**Work order:**
Reproduce the listing exactly and skip over any pictures.

• • • •

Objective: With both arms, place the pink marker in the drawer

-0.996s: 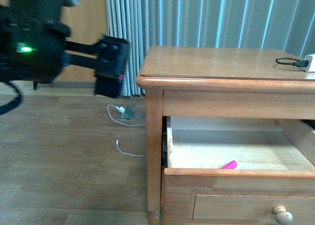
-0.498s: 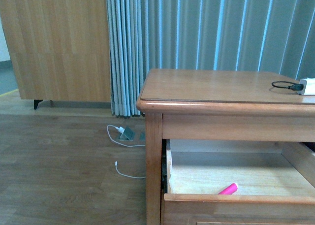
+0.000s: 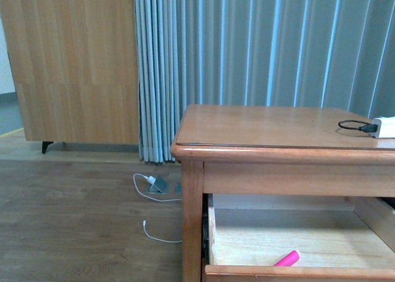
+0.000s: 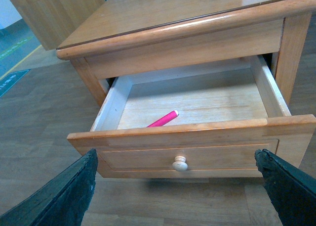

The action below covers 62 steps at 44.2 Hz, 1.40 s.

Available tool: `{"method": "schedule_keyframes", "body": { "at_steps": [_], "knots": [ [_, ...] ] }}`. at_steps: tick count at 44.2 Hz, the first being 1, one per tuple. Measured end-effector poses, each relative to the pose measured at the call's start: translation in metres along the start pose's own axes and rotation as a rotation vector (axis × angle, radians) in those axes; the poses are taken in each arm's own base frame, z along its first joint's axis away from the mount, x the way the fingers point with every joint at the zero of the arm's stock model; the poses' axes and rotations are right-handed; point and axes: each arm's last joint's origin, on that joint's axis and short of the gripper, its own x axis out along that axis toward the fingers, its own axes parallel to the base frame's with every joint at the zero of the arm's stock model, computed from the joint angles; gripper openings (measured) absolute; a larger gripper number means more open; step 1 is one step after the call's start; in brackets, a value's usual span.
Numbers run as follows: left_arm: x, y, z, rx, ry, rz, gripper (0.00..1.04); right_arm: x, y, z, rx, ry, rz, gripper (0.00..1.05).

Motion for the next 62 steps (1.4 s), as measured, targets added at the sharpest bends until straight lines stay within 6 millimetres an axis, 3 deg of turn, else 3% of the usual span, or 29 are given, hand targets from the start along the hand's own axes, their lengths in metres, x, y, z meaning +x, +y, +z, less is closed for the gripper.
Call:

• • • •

**Exercise response:**
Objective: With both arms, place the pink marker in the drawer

-0.996s: 
-0.498s: 
+0.000s: 
+0.000s: 

The action below covers 62 steps at 44.2 Hz, 1.40 s.

Available tool: `{"method": "schedule_keyframes", "body": { "at_steps": [_], "knots": [ [_, ...] ] }}`. at_steps: tick count at 44.2 Hz, the first being 1, one per tuple. Measured end-effector poses, each relative to the pose measured at the call's start: translation in metres along the start pose's own axes and rotation as a rotation vector (axis × angle, radians) in those axes; the poses are taken in each arm's own base frame, z along its first joint's axis away from the mount, x the way the fingers point with every joint at the zero of the arm's stock model; the poses' axes and rotations are right-handed; point and axes: each arm's last joint's origin, on that joint's axis and short of the gripper, its own x axis out along that axis toward the fingers, its own axes parallel to the base frame's with every joint at the zero of the arm's stock model, computed from the joint angles; gripper openings (measured) absolute; a larger gripper number means more open; step 1 is one step after the call's start; in brackets, a value's usual span.
Numbers run as follows: left_arm: x, y, z, rx, ry, rz, gripper (0.00..1.04); right_arm: x, y, z, rx, ry, rz, gripper (0.00..1.05).

Motion for the next 62 steps (1.4 s), as measured, targets added at the sharpest bends until straight lines stay within 6 millimetres an axis, 3 deg of turn, else 3% of the usual span, or 29 are given, hand targets from the start along the hand's own axes, their lengths in metres, x, y, z meaning +x, +y, +z, less is closed for the gripper.
Call:

Nothing remains to be added to the response.